The trick is getting there.  Let's consider some of the possible mental perspectives.
 
I suggest that a good reference model for building a memetic object cluster about this general subject is the on-line gaming economy, where-in virtual objects in a game acquire real-money value, starting, I guess, about 20 years back, when game factories were starting up in China and elsewhere, with low pay employees working 16 hour days as players solely to acquire game objects to be marketed to the wealthy gamers who didn't want to waste their time fighting endless battles in hopes of acquiring some sword with magical powers. Just buy some virtual gold with real $ and then BUY the damned sword with the gold. This is now Big Business.
 
In the real world outside gaming, we are paying for cars that more and more incorporate on-board intelligence.  Meanwhile the Geo locators will collaborate, offering premium routing to those who can afford the premium, leaving the less privileged stuck in the long way home.
 
Eventually, something like an upgraded Glass/Rift will sweep the market, putting the user in an immersive augmented experience whose desirability will range over a broad spectrum, based mostly on what you can pay. The .1% will live in relative augmented paradises, while the typical worker around the world will struggle with limited access at home and over-access at work, as competition forces businesses to pressure their employees to stay on top of an ever-steeper technisization curve.
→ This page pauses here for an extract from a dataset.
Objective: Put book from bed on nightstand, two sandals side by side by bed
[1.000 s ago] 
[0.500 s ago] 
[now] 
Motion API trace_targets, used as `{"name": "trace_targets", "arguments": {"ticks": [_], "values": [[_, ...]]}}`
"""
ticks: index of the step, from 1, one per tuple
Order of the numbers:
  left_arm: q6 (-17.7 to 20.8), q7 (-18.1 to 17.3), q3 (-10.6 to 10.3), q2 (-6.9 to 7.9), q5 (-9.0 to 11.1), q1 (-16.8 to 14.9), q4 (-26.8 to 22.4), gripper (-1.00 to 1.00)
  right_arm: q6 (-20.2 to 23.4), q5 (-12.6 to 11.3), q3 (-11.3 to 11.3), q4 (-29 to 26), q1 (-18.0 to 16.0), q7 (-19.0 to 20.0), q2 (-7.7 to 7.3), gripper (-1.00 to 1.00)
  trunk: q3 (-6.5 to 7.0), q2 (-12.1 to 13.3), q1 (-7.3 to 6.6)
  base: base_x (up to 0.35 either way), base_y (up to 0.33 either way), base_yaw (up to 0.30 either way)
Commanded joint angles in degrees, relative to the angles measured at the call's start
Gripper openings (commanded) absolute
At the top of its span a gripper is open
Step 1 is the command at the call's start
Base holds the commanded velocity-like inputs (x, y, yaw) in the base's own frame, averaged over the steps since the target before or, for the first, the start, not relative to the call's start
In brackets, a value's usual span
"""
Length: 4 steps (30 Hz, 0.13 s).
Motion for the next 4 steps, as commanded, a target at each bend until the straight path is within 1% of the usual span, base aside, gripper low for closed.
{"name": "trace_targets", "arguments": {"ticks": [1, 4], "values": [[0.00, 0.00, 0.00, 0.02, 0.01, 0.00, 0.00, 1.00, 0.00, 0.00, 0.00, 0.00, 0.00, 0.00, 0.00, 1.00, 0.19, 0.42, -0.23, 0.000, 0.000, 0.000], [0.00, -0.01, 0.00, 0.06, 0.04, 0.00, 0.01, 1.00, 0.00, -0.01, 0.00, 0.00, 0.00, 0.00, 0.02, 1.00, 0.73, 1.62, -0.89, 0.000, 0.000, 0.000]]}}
Don't believe any of this?
 
Today at the LA Fitness gym, about half of the exercise machines were idle and not available. Why? Because 30 or so people had forgotten about exercising and were busy smart-phoning, often for extended periods.* The gym should logically be providing an area with chairs, with a big sign, "WiFi" and charging outlets - like StarBucks. But apart from a couple chairs in the lobby, the only place to sit and text is an exercise machine - meaning everyone else is deprived of its use. I.e., LA Fitness is losing value, as the available equipment is taken off-line by the phone addicts and the membership numbers will likely suffer as the serious fitness buffs leave.
 
(Unfortunately, LA Fitness corporate does not have a reputation for listening. Just for one example, in their Costa Mesa spa, the hooks for clothes in the pool area are placed about 7 feet from the floor, making them totally inaccessible to most women and Asian men. This has not changed in about 15 years. I, or any reasonably intelligent person could save them $millions, just on such practical issues, but then it would make management look bad.)
 
*Some of the patrons who are into actual workouts have begun doing what appears to be retaliation or preemption by either camping out on their favorite machine or leaving a towell across the backrest and maybe a gym bag on the seat of a 2nd machine and then working out on a 3rd machine, all of which makes for confrontations and probably some fights if it continues. I had a little confrontation on that basis just this morning. 

One obvious solution that just occurred to me is a Queue APP, in which everyone in the gym who had a smartphone and the QUAP could autoschedule time on a sequence of exercise machines.  In an ideal world, the machines themselves would know if they were in use and also whether someone's allotted time had come.  The phone would then inform the patron that the machine had come open and the window of response.  A possible twist on this would be to allocate gym time via a counter.  If people were charged on a use basis, then you wouldn't see many people texting on a machine.

Meta, a smarter LA Fitness would do a complete VR model of the situation and test various solution paths, spotting glitches like out of reach clothes hooks.